EXERCISE DATA:
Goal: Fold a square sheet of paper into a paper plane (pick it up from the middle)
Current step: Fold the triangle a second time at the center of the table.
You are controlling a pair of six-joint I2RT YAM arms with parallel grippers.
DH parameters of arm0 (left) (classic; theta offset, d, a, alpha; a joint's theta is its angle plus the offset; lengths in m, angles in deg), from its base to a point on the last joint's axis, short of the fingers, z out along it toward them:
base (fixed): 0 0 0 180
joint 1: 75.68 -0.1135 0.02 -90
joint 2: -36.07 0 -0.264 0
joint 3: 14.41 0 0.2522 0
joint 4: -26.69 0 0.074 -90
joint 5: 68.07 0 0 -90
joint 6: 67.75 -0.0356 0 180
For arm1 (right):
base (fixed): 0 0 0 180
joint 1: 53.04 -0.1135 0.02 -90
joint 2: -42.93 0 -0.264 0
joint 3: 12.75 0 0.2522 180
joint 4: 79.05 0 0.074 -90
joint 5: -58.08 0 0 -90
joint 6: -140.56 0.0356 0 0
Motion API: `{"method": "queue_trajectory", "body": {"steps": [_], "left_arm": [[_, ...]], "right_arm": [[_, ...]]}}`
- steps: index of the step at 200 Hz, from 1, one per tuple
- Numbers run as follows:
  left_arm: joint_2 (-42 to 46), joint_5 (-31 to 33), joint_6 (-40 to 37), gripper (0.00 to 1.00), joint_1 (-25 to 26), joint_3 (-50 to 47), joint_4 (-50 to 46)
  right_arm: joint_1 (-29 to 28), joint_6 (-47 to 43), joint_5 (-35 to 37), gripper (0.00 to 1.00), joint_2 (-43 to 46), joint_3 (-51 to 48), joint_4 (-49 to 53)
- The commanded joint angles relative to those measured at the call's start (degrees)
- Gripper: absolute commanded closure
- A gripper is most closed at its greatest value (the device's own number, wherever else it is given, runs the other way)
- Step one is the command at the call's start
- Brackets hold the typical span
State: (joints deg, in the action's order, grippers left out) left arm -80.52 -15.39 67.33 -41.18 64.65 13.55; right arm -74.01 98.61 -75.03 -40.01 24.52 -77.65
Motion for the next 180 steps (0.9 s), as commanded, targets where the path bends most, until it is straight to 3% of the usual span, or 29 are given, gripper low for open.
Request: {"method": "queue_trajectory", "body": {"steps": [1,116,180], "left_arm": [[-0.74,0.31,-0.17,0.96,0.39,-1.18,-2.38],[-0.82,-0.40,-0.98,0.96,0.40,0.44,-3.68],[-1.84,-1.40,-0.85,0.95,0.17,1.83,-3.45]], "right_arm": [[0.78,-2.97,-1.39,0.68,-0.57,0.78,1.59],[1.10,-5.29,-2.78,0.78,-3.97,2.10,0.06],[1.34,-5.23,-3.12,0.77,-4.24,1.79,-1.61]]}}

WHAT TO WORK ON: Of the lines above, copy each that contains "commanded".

OUTPUT:
- The commanded joint angles relative to those measured at the call's start (degrees)
- Gripper: absolute commanded closure
Motion for the next 180 steps (0.9 s), as commanded, targets where the path bends most, until it is straight to 3% of the usual span, or 29 are given, gripper low for open.

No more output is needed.